Je pense à une femme en particulier, qui nous est très précieuse, et qui a un savoir-faire qu'on n'apprend pas à l'école. J'essaye d'être un bon patron, de garantir des salaires élevés, et qui soit en lien avec les résultats de l'entreprise: si certains mois, on gagne plus, tout le monde en bénéficie.

Ils savent que, quand on travaille bien, tout le monde reçoit plus de salaire. J'essaye de montrer l'exemple et d'incarner le patron-type qu'on aimerait voir plus souvent au LSAP. 

  • Votre jeune âge est-il un handicap ou une force à l'assemblée?
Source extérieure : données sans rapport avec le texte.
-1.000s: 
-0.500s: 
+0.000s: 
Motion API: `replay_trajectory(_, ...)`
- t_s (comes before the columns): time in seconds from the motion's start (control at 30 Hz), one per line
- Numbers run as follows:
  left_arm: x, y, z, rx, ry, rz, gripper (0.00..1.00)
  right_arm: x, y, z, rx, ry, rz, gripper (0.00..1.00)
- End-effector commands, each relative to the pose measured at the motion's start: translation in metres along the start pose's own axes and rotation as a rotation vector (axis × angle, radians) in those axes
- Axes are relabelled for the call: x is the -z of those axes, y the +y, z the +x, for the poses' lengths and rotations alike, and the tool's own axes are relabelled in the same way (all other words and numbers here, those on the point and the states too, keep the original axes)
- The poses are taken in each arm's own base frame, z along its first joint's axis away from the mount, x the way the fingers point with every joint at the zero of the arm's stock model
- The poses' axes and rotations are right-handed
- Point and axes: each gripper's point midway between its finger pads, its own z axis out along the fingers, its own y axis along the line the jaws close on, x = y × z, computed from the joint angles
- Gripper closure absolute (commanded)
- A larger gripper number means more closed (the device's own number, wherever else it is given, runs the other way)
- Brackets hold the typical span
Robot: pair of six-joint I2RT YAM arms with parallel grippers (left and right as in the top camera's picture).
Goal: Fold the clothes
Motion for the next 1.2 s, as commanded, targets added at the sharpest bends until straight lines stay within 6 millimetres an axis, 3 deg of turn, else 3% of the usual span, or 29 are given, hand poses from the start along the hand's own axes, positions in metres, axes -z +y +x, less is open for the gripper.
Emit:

Les deux! Je pense qu'il doit y avoir plus de jeunes à la Chambre car on discute souvent de projets qui les concernent en premier lieu comme par exemple la recherche d'un emploi à la sortie de l'école, la recherche d'un logement, etc.

Par contre, on n'a pas l'expérience de nos collègues plus âgés, donc il y a des dossiers qu'on doit relire trois fois, ou se préparer un peu plus pour certains débats. 

Il y a cinq ans en arrière, en entrant à la Chambre, j'avais 27 ans, et c'est sûr que j'avais tout à apprendre. L'un des premiers dossiers sur lesquels j'ai travaillé était les bourses d'études: je bénéficiais moi-même de cette aide encore quelques mois auparavant et je me retrouvais à devoir réformer le système. 

  • Dans quelle mesure tenez-vous compte des travailleurs frontaliers et des résidents étrangers dans votre travail de député?

Dans les entreprises, les PME, on a un grand nombre de travailleurs frontaliers et s'ils n'étaient pas là, on ferait face à un gros problème. C'est notre richesse.

Par exemple, dans l'artisanat, on a toutes les peines à trouver des gens pour reprendre les entreprises ou encore des élèves pour apprendre ces métiers. Heureusement, on a chaque jour des gens qui viennent chez nous pour travailler et faire vivre nos entreprises.

Moi-même, dans ma société, il y a quatre étrangers parmi les collaborateurs, dont trois frontaliers. C'est pourquoi, pour moi, il faut soutenir tout ce qui peut améliorer leur situation. 

En ce qui concerne les résidents, il est clair que je ne fais pas de différence entre les citoyens. Je suis députée pour le pays. Sans doute faudrait-il plus les sensibiliser à la politique... Le problème principal étant celui de la représentativité: bientôt, les Luxembourgeois ne seront plus la majorité dans le pays. 

Le LSAP a essayé de changer ça mais le pays n'était pas encore assez ouvert.